All the services related to Multivac DSL (Spark, HDFS, Hive, etc.) will be unreachable today due to a major upgrade.

Hope everything goes well without any loss :slight_smile:

(Maziyar Panahi) #2

I have successfully upgraded Cloudera to 6.1 which is based on Hadoop 3.x with many new changes. This was a major upgrade, therefore there might be some parts of your pipeline that doesn’t work as it should.

The full list of incompatible changes in 6.0.0:

Big problem: Spark 2.4 is not supported on the latest release of Zeppelin. I am working on this to see if I can build it manually and fix it.

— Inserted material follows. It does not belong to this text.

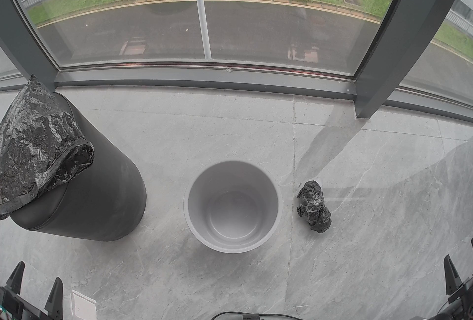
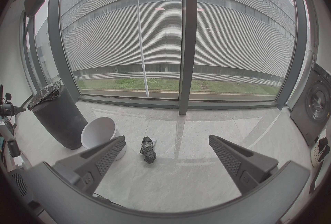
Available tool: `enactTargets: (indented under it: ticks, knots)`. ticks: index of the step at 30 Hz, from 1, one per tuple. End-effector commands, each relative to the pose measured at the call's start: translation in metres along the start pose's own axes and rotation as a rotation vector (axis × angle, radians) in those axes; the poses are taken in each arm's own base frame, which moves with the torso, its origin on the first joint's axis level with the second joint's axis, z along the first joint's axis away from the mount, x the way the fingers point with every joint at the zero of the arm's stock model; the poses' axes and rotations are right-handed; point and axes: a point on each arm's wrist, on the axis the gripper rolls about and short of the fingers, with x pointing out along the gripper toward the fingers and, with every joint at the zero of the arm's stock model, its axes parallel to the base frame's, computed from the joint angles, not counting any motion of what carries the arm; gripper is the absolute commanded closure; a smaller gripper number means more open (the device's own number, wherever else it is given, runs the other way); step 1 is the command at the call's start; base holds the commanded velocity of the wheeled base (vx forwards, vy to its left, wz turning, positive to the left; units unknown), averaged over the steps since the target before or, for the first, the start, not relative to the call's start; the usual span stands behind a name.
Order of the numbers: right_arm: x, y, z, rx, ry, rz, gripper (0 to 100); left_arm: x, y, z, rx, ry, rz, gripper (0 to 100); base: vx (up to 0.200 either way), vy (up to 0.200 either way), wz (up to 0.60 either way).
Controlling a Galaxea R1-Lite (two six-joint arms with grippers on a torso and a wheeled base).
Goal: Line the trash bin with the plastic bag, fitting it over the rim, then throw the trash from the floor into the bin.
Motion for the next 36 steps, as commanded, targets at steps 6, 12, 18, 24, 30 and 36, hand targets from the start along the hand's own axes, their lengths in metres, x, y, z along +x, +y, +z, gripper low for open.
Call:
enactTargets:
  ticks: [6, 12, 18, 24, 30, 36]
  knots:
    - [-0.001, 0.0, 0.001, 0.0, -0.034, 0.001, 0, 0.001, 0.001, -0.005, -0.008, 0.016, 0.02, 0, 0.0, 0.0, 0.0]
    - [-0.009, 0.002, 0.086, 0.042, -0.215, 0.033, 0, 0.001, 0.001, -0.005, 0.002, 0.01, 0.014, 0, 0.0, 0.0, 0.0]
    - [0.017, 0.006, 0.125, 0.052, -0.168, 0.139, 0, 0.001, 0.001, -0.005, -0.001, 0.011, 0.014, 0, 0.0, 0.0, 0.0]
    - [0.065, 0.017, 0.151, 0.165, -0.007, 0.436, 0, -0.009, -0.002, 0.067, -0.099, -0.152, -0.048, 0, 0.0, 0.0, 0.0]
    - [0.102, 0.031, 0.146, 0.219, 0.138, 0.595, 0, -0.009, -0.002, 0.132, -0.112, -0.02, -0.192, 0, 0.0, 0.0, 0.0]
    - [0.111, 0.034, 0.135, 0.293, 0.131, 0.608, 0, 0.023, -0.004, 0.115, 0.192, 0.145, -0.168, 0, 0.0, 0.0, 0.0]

Please let me know if you have any problem with your workflow, we’ll find a way to make it compatible again.

(Maziyar Panahi) #3

Issue with Zeppelin has been resolved. Now it supports Spark 2.4 and Hadoop 3.0!

(Maziyar Panahi) #6

There is a problem with spark.read.csv and spark.read.json in new Spark 2.4 and Zeppelin. I am trying to fix this issue.

(Noe Gaumont) #7


Thanks for the update.
I was using spark.read.csv and spark.read.json.
Is there another way to read files from hadoop?
Or there is no need to find a workaround as a fix should be available soon?